Remember that the required study planning objects, sites and investigators must be created prior to the Design Process being completed.

It is a good idea to review all protocol and study related documentation prior to creating the study to make sure you have all of the necessary information but you can always change the Design elements at any time except for the study name.

Once the Study Design is completed, you can move to the next module: The Study Definition (creating CRFs) and develop Procedures (Edit Checks, derivations).

Tips:

  •  Records for the new studies are created in the Easy Design module (Design, Studies, Easy Design)
  • Verify that the required Planning Objects exist for the study
  • In the Easy Design form create the study. Enter the study name or number, version and study description/title. Some parameters are optional. Once you click save, the system will prompt you to choose whether the study requires Pass 2 Data Entry.
  • Most Study Design parameters may be changed except fr the Study Name

Study Design Key Terms:

  • Program: Code (name) for the compound being investigated
  • Protocol: Document describing the plan of action for a study
  • Project: Code (name) for the indication under investigation
  • Study: The name for the Clinical Study
  • Organizational Unit: Code (name) for the unit responsible for the study
  • Event: Clinical Planned Event or Visits
  • Region: Code (name) of the location where the study is managed
  • Patient Positions: Identifier for a participant in a study
  • Site: A location where all or part of the study is conducted
  • Investigator: Primary researcher/clinician for the study at a site

Study Design – Events

• Study timeline is used to identify when data is collected or for tracking purposes (missing or overdue DCMs)

• Consists of one or more intervals and one or more events (visits)

• Timeline consists of intervals that are subdivided into events. By default each study is pre-populated with two defaults intervals that can be used in creating events.

• To create intervals, select the study in the Easy Design module and click on Intervals. Intervals are defined by a Phase Name, Short Name, Phase Type, Blind type (single, double, etc) and a minimum and maximum duration. The duration is used to calculate when the interval is expected to take place within the study.

• To create events, select the study in the Easy Design module and click on Events. Create all the events (visits) in which data will be collected during the course of the study. Events are defined by Event Name, Interval, Visit Number (the order o f the event is expected to occur) and minimum and maximum Offsets from the Interval Start.

• Time calculations (event offsets and interval durations) are useful only for descriptive purposes and for determining if expected CRFs are Missing or Overdue.

If this functionality is not required then this information is not useful in the execution of the study.

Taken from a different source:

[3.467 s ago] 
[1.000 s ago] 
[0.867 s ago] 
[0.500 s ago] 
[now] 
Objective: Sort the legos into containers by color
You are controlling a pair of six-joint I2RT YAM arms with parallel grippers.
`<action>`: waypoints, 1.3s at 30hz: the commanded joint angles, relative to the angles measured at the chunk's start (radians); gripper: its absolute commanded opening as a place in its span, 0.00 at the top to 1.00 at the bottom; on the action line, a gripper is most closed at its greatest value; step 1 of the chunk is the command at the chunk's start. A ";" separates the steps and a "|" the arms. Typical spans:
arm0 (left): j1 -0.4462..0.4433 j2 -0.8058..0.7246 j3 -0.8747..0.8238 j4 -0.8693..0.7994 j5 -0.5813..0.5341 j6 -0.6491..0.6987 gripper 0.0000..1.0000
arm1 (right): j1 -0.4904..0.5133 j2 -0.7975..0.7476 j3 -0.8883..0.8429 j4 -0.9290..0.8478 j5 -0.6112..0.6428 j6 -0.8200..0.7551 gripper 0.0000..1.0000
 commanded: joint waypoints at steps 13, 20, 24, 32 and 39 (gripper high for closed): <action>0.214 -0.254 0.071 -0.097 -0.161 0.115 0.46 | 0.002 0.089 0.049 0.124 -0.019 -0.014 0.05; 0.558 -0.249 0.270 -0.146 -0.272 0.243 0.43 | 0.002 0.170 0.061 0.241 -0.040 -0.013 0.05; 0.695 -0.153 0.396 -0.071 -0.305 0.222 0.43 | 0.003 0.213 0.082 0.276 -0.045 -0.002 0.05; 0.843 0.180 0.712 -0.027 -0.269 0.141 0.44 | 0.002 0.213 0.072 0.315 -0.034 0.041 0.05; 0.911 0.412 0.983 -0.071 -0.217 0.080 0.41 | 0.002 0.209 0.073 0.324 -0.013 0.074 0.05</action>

Study Design – Patient Positions

• Patient Positions are the placeholders for the actual partaker in the study. Each patient for whom data will be collected must have a unique patient position within that study.

• Can be crated in blocks or one-by-one.

• Patients can be of several types: Screening, Normal or Replacement.

For general patients, use NORMAL.

Replacements are used in Randomization.

• To create patient positions, select the study in the Easy Design module; click on Create PP. Create the required patient position for the study by entering starting and ending numbers.

• Duplicates numbers are not allowed within a study.

Study Design – Sites and Investigators

• Sites are the locations where the data is collected and investigators represent the medical researcher at the site responsible for the patients. It can be used in multiple studies.

• Each study requires a minimum of one site assigned to it with an investigator assigned to that site.

• Create Sites in the Sites module. A site is defined by a Code, Name, Phone Number, Address, City, State, Country, and Postal Code. Site code must be unique.

Design ->Investigators and Sites -> Sites

Create Investigators in the Investigators module. An Investigator is defined by a Investigator Code, First Name, Last Name, and Phone Number. Other information is optional. Investigator code must be unique.

Design -> Investigators and Sites ->Investigators

• Assign an Investigator to each site. There can only be one active Investigator assigned to a site at any time. If a second Investigator is assigned to the same Site, the system automatically enters a Termination Date for the current Investigator.

• Assign Patient Positions to the Study Sites. Patients may be optionally enrolled in the study. Enrolling patients can be performed in the Enrollment module.

Tip: The system only requires the enrollment date to consider a patient “Enrolled”, however, the lab range system will not work without the entry of the patient’s birth date and sex.


Anayansi Gamboa has an extensive background in clinical data management as well as experience with different EDC systems including Oracle InForm, InForm Architect, Central Designer, CIS, Clintrial, Medidata Rave, Central Coding, OpenClinica Open Source and Oracle Clinical.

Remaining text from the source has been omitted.